Required action —
Check each line of the material, and show the ones that include the word "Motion".

Dataset section —
>>>
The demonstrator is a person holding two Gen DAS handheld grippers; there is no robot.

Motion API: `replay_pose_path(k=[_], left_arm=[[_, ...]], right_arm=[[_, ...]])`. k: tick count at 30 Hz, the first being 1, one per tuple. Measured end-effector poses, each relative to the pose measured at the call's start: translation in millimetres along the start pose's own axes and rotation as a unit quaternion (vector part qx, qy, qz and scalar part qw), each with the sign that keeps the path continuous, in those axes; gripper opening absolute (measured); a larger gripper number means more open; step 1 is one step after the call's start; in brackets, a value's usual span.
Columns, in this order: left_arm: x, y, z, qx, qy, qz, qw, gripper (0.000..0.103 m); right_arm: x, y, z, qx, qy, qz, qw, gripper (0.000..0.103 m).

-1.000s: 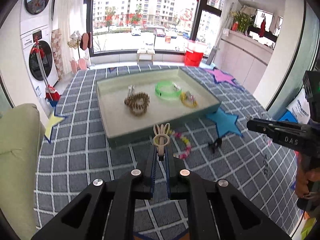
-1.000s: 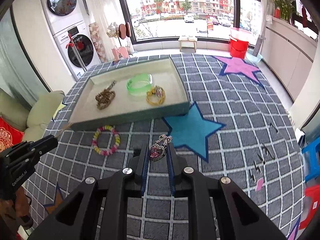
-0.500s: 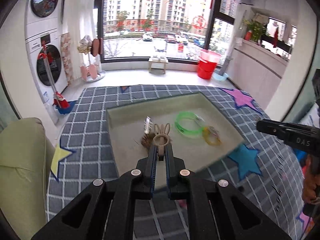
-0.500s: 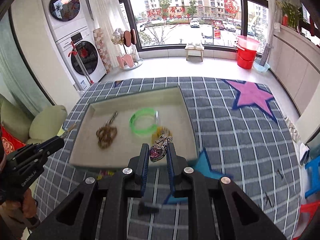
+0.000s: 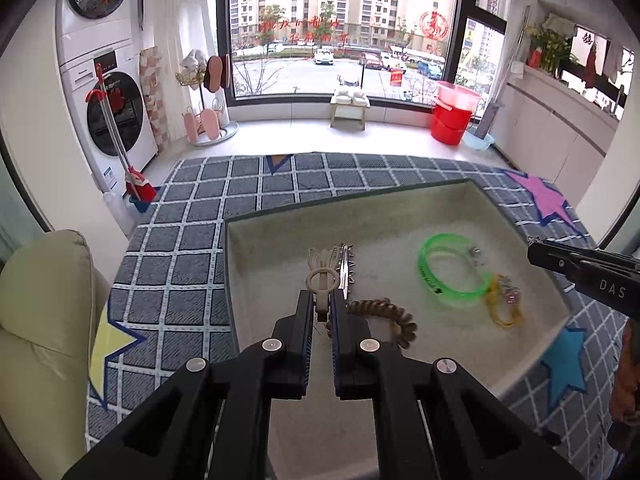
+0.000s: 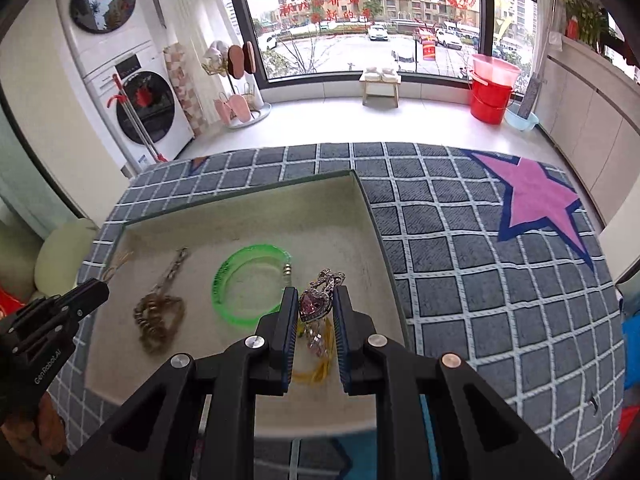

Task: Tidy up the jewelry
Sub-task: 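Carry the heart keychain and beige hair clip over the tray with both tools, then open the right tool to drop the heart keychain while the left tool releases the clip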

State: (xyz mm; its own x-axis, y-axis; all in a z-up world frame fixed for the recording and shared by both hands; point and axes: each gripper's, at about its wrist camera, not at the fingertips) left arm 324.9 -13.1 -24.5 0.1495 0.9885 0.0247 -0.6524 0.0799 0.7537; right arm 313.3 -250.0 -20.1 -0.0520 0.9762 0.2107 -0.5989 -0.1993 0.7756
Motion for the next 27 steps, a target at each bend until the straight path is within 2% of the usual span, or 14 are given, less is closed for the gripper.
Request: replay_pose_path(k=[11, 22, 24, 26, 27], left_arm=[[-7.5, -26.8, -6.1, 0.023, -0.018, 0.017, 0.9994, 0.021], [-22.1, -27.3, -8.9, 0.014, -0.048, 0.042, 0.9979, 0.022], [-23.8, -25.8, -9.2, 0.013, -0.051, 0.043, 0.9977, 0.022], [-24.3, -24.5, -9.3, 0.012, -0.052, 0.044, 0.9976, 0.022], [-25.3, -24.1, -9.1, 0.011, -0.053, 0.045, 0.9975, 0.022]], right_arm=[[-9.5, -26.1, 0.8, 0.014, -0.010, -0.007, 1.000, 0.019], [-14.0, -39.7, -5.9, 0.040, -0.019, 0.000, 0.999, 0.020], [-14.5, -39.5, -6.3, 0.042, -0.019, 0.002, 0.999, 0.026], [-14.6, -38.5, -6.7, 0.041, -0.018, -0.002, 0.999, 0.056], [-14.5, -38.5, -7.4, 0.042, -0.019, 0.002, 0.999, 0.062]])
Point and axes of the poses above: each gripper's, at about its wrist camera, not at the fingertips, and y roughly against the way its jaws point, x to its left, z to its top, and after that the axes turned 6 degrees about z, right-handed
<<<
Task result —
Motion API: `replay_pose_path(k=[_], left_arm=[[_, ...]], right_arm=[[_, ...]])`. k: tick count at 30 Hz, the first being 1, one per tuple. Measured end-effector poses, each relative to the pose measured at the call's start: translation in millimetres along the start pose's own axes and rotation as a unit quaternion (vector part qx, qy, qz and scalar part qw), each with the sign that keeps the path continuous, in those axes; gripper opening absolute (measured); a larger gripper number means more open; step 1 is one step after the call's start; in brackets, a value's usual span.
Motion for the next 27 steps, a target at each bend until the straight path is within 2% of the usual span, or 14 are given, less is closed for the gripper.

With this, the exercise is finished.